### [ASSIGNMENT]
For each line below that includes the word "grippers", make a copy.

### [DATASET EXCERPT]
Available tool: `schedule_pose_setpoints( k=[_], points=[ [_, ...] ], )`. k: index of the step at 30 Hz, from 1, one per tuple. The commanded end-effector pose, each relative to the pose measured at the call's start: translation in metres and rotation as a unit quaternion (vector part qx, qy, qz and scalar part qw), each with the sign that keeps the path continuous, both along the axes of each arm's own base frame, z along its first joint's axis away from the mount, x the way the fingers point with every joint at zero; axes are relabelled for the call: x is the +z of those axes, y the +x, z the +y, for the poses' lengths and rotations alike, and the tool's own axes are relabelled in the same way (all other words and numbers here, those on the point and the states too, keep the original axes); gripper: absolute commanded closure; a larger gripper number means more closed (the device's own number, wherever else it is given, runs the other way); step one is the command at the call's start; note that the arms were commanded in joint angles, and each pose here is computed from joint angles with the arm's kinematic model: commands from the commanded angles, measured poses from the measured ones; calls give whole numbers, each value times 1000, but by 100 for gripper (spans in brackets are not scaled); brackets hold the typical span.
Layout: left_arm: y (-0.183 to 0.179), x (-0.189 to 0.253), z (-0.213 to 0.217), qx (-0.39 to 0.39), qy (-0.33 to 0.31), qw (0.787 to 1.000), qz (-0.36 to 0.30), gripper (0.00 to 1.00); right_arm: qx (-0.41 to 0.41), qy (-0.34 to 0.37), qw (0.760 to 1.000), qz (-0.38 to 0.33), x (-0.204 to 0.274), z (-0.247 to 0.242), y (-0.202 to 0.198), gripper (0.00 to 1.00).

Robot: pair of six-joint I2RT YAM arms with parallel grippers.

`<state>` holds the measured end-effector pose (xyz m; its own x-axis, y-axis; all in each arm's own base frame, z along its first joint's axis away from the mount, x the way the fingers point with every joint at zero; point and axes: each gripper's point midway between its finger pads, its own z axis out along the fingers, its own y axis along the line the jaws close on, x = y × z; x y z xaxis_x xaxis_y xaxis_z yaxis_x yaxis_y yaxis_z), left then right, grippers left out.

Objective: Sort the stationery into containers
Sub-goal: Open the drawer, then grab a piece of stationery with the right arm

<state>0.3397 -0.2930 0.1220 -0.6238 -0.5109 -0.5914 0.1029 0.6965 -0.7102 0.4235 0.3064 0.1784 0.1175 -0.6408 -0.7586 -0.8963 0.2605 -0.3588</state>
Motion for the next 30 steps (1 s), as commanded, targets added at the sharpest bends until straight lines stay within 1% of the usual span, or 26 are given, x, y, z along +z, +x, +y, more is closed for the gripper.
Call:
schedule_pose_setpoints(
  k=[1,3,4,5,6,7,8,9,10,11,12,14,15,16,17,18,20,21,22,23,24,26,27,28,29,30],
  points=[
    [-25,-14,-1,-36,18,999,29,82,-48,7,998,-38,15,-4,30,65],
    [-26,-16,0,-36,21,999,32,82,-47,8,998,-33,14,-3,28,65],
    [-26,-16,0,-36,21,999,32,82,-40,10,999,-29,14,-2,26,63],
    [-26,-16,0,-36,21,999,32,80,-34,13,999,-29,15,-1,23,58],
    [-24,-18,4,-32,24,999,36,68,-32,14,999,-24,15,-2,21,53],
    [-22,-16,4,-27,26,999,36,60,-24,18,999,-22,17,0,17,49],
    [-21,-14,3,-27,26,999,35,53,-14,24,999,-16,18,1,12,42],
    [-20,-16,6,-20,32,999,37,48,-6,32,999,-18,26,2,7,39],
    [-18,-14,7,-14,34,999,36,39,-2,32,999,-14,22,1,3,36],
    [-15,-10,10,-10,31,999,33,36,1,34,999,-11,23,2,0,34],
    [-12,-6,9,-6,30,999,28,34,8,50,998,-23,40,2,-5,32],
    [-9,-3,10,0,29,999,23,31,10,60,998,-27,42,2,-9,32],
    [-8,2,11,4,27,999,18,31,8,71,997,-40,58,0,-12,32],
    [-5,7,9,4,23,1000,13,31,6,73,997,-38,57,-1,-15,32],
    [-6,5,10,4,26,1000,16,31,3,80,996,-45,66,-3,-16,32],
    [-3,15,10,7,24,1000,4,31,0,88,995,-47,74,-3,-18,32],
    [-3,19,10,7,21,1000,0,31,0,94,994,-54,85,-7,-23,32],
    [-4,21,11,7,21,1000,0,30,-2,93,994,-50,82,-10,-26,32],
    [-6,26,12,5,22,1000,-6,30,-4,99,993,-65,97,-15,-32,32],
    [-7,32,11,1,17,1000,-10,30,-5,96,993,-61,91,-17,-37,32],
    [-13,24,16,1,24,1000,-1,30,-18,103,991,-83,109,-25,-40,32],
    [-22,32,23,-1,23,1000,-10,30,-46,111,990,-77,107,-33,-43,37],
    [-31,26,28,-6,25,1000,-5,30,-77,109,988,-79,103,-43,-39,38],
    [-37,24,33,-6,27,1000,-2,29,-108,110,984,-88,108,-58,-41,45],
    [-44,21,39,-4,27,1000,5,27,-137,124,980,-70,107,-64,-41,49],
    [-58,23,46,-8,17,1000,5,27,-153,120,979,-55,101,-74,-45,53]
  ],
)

### [EXPECTED ANSWER]
Robot: pair of six-joint I2RT YAM arms with parallel grippers.
`<state>` holds the measured end-effector pose (xyz m; its own x-axis, y-axis; all in each arm's own base frame, z along its first joint's axis away from the mount, x the way the fingers point with every joint at zero; point and axes: each gripper's point midway between its finger pads, its own z axis out along the fingers, its own y axis along the line the jaws close on, x = y × z; x y z xaxis_x xaxis_y xaxis_z yaxis_x yaxis_y yaxis_z), left then right, grippers left out.

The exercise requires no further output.